We reach Ft. De Soto State Park by crowded Pinellas Bay and a bridge. Clearly, Mullet Key is under invasion and our hope to camp there is futile. So long as spring break is in force, there is no room at any inn. The park does take reservations early as six months in advance. In other words, to stay in the park requires more planning than any free spirit might wish to undertake. Nonetheless, today the park offers possibilities for three species needed to achieve the goal of 700. A Groove-billed Ani has been frequenting the island and Nanday Parakeets are home to the park. Finally, a Gray kingbird might be there.
We have to sundown to vacate the park. Beside birds, the entrance park ranger said we could use the public showers. Because the ani was on North Beach and because showers are available there, we naturally elect for that destination. Not far from the fee station, a Nanday Parakeet is perching on an electric line to the right of the road. It is impossible to pull off the road and the traffic nudges us forward. Even so, I slow just enough to see the dark head and I am surprised that the red legs are visible. Okay, two targets in one day.
In about a half-mile, I see another wire sitter, but it is not a parakeet. Is it a mockingbird? They are everywhere. However, the bird is not slim or have a longish tail even remotely similar to a thrasher. I know mockingbirds, and this is no mockingbird as Senator Bentsen might have said. In split seconds, I entertain the possibility of a shrike, but the dark area through its eye is not black enough or sharp enough for any self-respecting shrike. Besides, the wings are not black although they are darker than the back. The contrast of the dark back and light underside pattern does not approach that of Eastern Kingbird. The gray color of the head appears about the same as that of the back, or at least as much as I am able to observe. Those characters and its large bill should rule out Loggerhead Kingbird. The bird is without a doubt a Gray Kingbird.
This is a species I had become familiar with on St Kitts. Although in the 1970s, my memory is clear. I saw Gray Kingbirds almost daily on the island where the species is no less than conspicuous. During my investigations on St. Kitts, I had occasion to collect an individual Gray Kingbird. At that time, I had just descended Mt. Misery and my guide was still present when I shot up into a tree. The guide began yelling for me not look up. The unfortunate kingbird landed near me and so did several wet drops of liquid from the tree. The guide may have saved me from becoming blind by the poisonous tree. Incidentally, the Gray Kingbird is a specimen at Smithsonian and data from it has contributed to results in several publications.
If good luck continues, the Groove-billed Ani is next. Of course, owing to luck, I have doubts, especially since I have a track-record of missing this species over a wide span of years. We park near the bathhouse of the parking lot, which is large enough to land a passenger jet. Why would a secretive ani want to frequent such a place?

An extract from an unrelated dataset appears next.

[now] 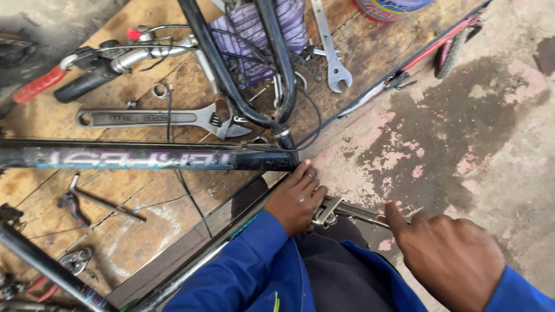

Our showers are by cold water only. That is not unbearable. The weather, which is not terribly hot, produces a breeze that is comfortable after shower time. It is now time for looking for the fourth new bird of the day. I am beginning to think that I should accept that the Groove-billed Ani is taunting me. Still, if only I could find it, Groove-billed Ani would be my ABA 699, which would make room for 700, and a species I hope will be Snail Kite. Why should Snail Kite be 700? There are reasons, I think, but that will wait the day when I actually see a Snail Kite. Perhaps I will not see a kite when and where I now think. Anyway, today, I can add three more species to my ABA life list.
As good citizens, we depart Fort De Soto at sundown and head north and then west to Florida State road 60 toward Lake Kissimmee. We are reasonably sure we cannot drive that far, but the plan is to escape the traffic and congestion of Tampa. However, either through map errors or misreading the available maps, we end up in downtown Tampa. We are not supposed to be there. We were supposed to be west of Tampa. Nonetheless, yet another city starting with the letter t causes considerable trouble. We had learned more roads than we wished to know in Tucson and had been marooned in Tallahassee. Now, we negotiate a highway through the skyscrapers of Tampa. Minutes of traffic funneling us along interstate routes, rain and detours become hours. Fortunately, the gas tank is full, at least at the start when naively departing the park.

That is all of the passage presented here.